Exercise prompt:
Gather every line from the entries below that includes "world".

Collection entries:
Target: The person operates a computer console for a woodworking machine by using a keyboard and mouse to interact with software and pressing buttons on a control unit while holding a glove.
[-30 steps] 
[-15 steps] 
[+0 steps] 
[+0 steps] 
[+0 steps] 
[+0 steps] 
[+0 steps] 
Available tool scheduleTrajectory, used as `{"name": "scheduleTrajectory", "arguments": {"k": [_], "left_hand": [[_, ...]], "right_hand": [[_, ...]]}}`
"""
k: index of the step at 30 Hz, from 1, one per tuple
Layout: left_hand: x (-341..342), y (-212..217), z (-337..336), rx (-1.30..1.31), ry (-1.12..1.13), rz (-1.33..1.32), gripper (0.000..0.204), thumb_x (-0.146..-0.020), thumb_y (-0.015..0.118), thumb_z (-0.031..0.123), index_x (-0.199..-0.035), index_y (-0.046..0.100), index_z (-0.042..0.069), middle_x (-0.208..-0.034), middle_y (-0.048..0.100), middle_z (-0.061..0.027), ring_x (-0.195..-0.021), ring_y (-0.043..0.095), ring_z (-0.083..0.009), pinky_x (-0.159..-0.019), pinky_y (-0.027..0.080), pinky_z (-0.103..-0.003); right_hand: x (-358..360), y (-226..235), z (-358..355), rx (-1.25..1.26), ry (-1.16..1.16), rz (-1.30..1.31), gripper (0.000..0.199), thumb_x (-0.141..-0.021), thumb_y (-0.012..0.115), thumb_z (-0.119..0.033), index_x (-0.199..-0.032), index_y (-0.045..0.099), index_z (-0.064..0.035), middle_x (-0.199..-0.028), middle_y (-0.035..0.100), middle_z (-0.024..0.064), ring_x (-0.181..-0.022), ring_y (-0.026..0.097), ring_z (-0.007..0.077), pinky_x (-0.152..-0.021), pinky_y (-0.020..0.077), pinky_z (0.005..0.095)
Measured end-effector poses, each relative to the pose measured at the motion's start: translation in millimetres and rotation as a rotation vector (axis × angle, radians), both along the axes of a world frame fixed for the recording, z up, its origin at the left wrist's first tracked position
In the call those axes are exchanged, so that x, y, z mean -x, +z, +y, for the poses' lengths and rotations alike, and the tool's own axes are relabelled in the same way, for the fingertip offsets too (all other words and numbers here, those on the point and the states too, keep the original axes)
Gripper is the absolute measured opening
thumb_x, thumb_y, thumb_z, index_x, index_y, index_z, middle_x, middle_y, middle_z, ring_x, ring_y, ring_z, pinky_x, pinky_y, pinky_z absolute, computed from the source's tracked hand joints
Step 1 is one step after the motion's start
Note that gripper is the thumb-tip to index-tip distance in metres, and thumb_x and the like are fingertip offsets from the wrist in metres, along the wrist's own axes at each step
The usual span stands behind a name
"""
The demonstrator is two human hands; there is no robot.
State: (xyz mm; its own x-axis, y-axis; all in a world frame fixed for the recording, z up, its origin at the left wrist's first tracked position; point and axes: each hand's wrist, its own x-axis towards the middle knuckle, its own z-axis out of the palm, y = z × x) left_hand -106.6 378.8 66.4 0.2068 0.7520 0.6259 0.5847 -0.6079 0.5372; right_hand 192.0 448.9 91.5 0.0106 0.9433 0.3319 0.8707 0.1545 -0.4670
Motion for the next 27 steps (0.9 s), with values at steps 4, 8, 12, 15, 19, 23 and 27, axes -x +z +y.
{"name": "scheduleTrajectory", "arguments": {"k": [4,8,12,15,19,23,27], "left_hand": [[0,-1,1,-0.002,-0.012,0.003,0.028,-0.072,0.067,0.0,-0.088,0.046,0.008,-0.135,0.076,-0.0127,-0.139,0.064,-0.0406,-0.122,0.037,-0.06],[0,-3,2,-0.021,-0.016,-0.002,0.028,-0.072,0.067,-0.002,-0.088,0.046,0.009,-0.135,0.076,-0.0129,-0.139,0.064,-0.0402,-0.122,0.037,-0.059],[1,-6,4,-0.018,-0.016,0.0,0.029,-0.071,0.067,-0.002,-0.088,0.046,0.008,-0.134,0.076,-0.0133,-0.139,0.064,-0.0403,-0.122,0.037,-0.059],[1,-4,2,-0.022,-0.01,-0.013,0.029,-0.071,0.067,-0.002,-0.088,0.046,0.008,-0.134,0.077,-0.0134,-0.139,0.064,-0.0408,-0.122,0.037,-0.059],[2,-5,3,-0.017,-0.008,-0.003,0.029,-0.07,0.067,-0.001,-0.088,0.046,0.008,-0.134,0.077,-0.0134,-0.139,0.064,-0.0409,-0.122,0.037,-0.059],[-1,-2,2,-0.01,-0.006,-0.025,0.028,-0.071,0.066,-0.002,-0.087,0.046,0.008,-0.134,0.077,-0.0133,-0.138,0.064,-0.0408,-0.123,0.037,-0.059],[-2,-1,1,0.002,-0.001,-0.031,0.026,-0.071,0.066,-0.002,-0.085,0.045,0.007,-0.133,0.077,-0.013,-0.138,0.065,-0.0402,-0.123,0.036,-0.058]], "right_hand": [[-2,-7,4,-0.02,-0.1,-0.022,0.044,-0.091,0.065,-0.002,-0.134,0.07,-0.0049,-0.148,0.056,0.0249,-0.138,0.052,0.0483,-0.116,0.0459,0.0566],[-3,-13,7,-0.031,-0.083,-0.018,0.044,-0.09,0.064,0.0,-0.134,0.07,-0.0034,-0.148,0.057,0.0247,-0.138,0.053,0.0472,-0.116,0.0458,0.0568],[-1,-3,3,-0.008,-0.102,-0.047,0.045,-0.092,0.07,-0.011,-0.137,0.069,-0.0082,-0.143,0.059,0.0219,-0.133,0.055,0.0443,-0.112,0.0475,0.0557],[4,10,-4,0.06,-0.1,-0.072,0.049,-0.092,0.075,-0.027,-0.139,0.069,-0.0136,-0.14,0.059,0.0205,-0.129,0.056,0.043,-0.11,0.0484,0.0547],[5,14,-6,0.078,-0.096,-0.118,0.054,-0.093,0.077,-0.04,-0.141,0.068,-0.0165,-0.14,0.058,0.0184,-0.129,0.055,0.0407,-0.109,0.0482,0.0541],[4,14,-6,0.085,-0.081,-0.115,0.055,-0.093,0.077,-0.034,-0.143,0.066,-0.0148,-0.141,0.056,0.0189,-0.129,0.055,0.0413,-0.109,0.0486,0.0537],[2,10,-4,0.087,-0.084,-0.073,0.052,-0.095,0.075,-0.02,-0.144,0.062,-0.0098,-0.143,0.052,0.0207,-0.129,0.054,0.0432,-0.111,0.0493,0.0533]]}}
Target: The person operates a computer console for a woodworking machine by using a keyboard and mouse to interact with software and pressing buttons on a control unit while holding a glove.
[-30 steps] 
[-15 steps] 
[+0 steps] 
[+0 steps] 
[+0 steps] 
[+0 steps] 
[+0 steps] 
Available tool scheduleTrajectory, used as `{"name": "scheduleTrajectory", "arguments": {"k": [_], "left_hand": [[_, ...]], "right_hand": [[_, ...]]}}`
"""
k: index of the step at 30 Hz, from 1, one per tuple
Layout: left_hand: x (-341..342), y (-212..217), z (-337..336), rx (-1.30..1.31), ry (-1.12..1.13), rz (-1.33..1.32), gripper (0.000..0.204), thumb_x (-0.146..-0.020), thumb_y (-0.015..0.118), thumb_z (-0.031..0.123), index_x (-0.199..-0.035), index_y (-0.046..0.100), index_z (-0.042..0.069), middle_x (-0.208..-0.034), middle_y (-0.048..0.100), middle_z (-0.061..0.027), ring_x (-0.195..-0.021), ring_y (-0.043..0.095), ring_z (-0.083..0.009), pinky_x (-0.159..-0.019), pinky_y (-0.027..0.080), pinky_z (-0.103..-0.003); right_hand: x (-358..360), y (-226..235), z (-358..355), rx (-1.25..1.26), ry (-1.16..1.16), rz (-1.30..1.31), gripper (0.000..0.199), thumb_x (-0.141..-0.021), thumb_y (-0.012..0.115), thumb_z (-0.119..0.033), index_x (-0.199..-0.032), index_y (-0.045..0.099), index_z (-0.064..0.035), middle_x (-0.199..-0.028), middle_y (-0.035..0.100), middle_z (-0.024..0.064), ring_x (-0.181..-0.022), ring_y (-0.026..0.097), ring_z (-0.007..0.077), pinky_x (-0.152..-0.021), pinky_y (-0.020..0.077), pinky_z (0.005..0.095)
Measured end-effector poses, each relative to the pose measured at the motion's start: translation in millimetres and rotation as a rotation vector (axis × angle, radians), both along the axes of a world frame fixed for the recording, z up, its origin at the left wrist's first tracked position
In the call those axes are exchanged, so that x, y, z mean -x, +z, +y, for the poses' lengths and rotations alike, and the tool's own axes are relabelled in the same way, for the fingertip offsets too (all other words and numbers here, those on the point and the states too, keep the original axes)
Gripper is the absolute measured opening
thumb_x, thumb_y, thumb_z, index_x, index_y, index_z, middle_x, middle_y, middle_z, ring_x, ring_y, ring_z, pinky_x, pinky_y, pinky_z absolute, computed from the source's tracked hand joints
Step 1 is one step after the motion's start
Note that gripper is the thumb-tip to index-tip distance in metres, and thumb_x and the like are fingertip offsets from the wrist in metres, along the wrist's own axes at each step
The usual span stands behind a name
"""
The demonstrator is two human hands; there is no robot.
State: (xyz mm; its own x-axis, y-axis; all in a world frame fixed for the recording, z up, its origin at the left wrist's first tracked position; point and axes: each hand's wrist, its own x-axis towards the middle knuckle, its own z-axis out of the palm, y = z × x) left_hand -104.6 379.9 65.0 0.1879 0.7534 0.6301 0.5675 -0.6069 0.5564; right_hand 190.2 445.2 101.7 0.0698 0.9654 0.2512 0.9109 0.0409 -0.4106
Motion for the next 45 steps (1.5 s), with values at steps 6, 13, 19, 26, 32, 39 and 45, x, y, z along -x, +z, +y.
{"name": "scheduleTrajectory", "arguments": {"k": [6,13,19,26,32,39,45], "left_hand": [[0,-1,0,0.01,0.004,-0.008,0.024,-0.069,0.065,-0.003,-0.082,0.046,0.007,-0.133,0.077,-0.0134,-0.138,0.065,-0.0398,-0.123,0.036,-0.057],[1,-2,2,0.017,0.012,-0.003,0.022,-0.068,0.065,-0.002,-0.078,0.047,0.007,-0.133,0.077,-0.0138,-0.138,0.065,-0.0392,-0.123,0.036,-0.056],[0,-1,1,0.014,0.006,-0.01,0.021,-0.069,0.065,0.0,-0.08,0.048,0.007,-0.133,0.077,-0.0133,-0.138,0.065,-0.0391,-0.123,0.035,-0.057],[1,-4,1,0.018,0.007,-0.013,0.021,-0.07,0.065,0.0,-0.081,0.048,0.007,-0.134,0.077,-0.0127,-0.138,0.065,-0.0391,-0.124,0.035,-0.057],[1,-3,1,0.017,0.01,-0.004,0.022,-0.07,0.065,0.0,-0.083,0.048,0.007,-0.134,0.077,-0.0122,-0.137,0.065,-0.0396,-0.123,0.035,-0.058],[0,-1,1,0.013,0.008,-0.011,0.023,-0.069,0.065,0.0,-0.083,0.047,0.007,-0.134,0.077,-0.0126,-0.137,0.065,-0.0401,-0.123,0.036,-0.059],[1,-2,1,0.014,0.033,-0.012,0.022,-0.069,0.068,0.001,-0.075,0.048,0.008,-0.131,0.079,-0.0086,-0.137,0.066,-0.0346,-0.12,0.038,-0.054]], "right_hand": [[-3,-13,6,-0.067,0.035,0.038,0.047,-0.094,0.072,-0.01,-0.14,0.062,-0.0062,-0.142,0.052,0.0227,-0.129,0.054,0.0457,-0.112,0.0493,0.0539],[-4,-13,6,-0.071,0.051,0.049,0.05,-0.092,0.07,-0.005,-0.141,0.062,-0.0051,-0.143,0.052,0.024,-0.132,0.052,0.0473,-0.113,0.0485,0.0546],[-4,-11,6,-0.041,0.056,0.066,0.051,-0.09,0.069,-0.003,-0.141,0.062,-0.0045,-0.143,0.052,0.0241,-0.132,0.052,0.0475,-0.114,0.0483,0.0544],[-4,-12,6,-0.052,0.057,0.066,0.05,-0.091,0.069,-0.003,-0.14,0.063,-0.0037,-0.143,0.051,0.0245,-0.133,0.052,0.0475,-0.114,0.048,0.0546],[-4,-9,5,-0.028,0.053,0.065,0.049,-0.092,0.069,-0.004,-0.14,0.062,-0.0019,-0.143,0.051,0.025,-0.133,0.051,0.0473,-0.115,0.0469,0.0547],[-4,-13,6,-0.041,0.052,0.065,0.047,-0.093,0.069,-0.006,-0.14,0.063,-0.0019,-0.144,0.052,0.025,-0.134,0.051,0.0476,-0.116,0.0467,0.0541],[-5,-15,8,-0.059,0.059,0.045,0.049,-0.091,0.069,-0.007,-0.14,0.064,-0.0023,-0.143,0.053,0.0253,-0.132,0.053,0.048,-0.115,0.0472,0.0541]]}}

Task output:
Measured end-effector poses, each relative to the pose measured at the motion's start: translation in millimetres and rotation as a rotation vector (axis × angle, radians), both along the axes of a world frame fixed for the recording, z up, its origin at the left wrist's first tracked position
State: (xyz mm; its own x-axis, y-axis; all in a world frame fixed for the recording, z up, its origin at the left wrist's first tracked position; point and axes: each hand's wrist, its own x-axis towards the middle knuckle, its own z-axis out of the palm, y = z × x) left_hand -106.6 378.8 66.4 0.2068 0.7520 0.6259 0.5847 -0.6079 0.5372; right_hand 192.0 448.9 91.5 0.0106 0.9433 0.3319 0.8707 0.1545 -0.4670
Measured end-effector poses, each relative to the pose measured at the motion's start: translation in millimetres and rotation as a rotation vector (axis × angle, radians), both along the axes of a world frame fixed for the recording, z up, its origin at the left wrist's first tracked position
State: (xyz mm; its own x-axis, y-axis; all in a world frame fixed for the recording, z up, its origin at the left wrist's first tracked position; point and axes: each hand's wrist, its own x-axis towards the middle knuckle, its own z-axis out of the palm, y = z × x) left_hand -104.6 379.9 65.0 0.1879 0.7534 0.6301 0.5675 -0.6069 0.5564; right_hand 190.2 445.2 101.7 0.0698 0.9654 0.2512 0.9109 0.0409 -0.4106

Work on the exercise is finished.